Task instructions – Which lines below contain "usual"? Copy every one of them.

Data below –
◇ ◇ ◇ ◇ ◇
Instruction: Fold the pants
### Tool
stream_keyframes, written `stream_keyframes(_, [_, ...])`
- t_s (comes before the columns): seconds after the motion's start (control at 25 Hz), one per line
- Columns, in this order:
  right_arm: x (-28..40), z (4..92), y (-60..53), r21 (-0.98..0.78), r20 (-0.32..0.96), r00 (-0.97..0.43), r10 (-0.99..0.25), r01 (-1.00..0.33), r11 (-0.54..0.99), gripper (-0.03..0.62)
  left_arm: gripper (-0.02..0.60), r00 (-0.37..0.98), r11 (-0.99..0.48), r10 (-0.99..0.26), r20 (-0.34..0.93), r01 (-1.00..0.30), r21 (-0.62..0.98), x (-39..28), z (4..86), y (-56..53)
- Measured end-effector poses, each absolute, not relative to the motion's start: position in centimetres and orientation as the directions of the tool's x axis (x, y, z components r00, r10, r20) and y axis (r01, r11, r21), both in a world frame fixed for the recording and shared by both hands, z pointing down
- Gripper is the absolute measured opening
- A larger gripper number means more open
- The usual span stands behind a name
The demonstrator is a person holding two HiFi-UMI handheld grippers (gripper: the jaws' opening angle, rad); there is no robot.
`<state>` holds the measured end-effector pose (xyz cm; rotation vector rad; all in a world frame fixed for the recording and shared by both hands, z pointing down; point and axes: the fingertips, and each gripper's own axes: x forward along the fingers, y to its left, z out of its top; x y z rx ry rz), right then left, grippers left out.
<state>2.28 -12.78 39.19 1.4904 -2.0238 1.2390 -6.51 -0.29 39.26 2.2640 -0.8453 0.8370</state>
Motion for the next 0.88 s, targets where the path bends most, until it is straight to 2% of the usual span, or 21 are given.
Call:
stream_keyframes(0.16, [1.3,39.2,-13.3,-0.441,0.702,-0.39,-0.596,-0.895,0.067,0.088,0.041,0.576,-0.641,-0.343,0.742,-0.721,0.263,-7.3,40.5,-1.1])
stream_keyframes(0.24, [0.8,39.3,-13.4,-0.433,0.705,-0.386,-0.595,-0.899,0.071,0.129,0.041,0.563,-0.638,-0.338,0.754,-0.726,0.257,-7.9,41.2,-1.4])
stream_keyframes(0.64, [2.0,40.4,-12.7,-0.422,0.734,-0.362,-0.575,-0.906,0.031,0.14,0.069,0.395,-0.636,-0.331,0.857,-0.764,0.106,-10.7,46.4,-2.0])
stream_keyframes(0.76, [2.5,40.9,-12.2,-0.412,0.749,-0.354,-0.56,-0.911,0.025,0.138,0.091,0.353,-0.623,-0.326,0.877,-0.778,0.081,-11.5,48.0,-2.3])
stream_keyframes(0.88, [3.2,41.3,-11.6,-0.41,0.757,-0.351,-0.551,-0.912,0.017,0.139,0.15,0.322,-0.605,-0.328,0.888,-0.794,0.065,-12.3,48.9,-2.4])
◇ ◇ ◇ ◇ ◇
Written answer –
- The usual span stands behind a name
Motion for the next 0.88 s, targets where the path bends most, until it is straight to 2% of the usual span, or 21 are given.

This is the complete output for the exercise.